Let $K,X$ be sets and let $F:K\times X\rightarrow X$ be a function. For each $k\in K$, let $f_{k}:X\rightarrow X$ be the function where $f_{k}(x)=F(k,x)$ whenever $k\in K,x\in X$. Assume that each $f_{k}$ is a bijection.
Suppose that $F$ is the round function for some cryptographic function such as AES-128 or some cryptographic function.
If $F$ is a cryptographic function, then I do not expect for $\{f_{k}\mid k\in K\}$ to generate the full symmetric group $S_{X}$, but I would expect for $\{f_{k}\mid k\in K\}$ to generate the alternating group $A_{X}$ (let me know if there are any real-world examples where $f_{k}$ is an odd permutation). Has there been cases in cryptography where it was rigorously proven that $\{f_{k}\mid k\in K\}$ generates or does not generate the alternating group $A_{X}$? For example, if
$F$ is the round function for AES-128 or DES, then does $\{f_{k}|k\in K\}$ generate the alternating group $A_{X}$?
I am mainly interested in the case where the functions $f_{k}$ are the round functions because this case will probably be easier to analyze and because if the functions $f_{k}$ are the round functions, then it is more likely that $\{f_{k}\mid k\in K\}$ generates the alternating group.
This problem may be intractible in most cases, but there may be cases where one can show that
$\{f_{k}\mid k\in K\}$ generates the alternating group $A_{X}$ such as outdated or insecure cryptography or when the cryptography has a special form that makes it easier to analyze (such as Feistel ciphers) or even cryptographic algorithms that are designed for testing.
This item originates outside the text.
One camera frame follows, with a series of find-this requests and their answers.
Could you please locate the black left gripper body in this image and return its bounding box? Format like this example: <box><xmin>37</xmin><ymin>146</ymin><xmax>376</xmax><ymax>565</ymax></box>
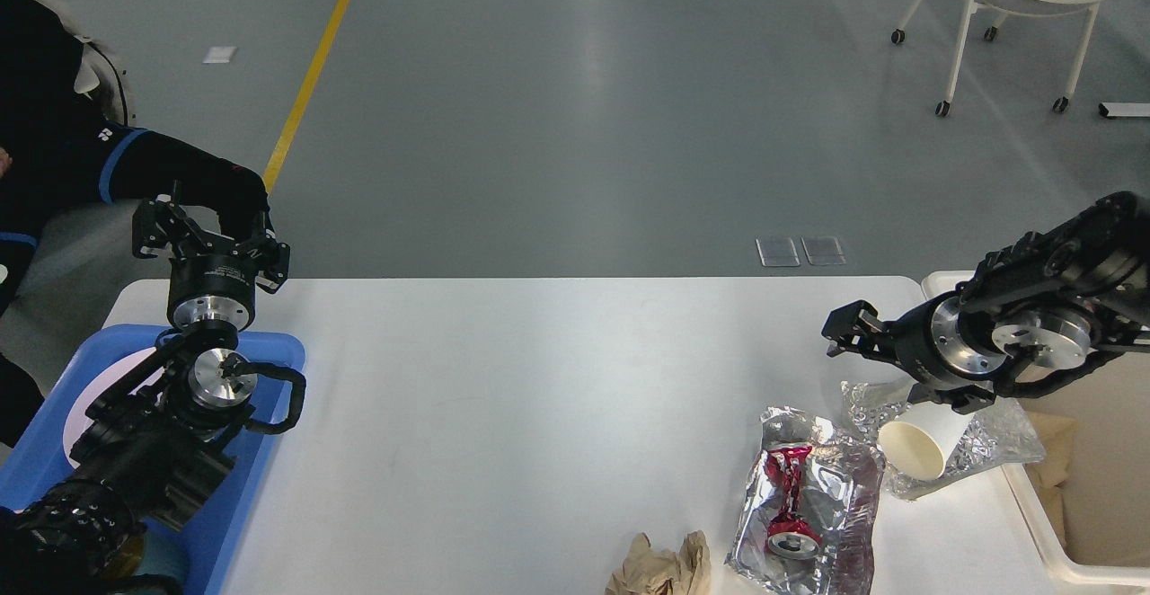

We say that a subgroup $G$ of the permutation group $S_{X}$ is $n$-transitive if whenever $x_{1},\dots,x_{n}$ are distinct elements in $X$ and $y_{1},\dots,y_{n}$ are distinct elements in $X$, then there is some $g\in G$ with $g(x_{i})=y_{i}$ whenever $1\leq i\leq n$.
Theorem: Suppose that $X$ is finite and $|X|>24$. If $G$ is a
$4$-transitive subgroup of $S_{X}$, then either $G=S_{X}$ or
$G=A_{X}$.
The above theorem may make it easier to prove that $G=A_{X}$.
If $\{f_{k}\mid k\in K\}$ does not generate the alternating group $A_{X}$, then I would reject any block cipher with round function $F$ as being horribly insecure since either $|X|\leq 24$ which is too small for any block cipher or the group generated by $\{f_{k}\mid k\in K\}$ is not 4-transitive.
However, if it is easy or tractible to prove that $\{f_{k}\mid k\in K\}$ generates the alternating group $A_{X}$, then the function $F$ may be too well behaved for cryptographic purposes.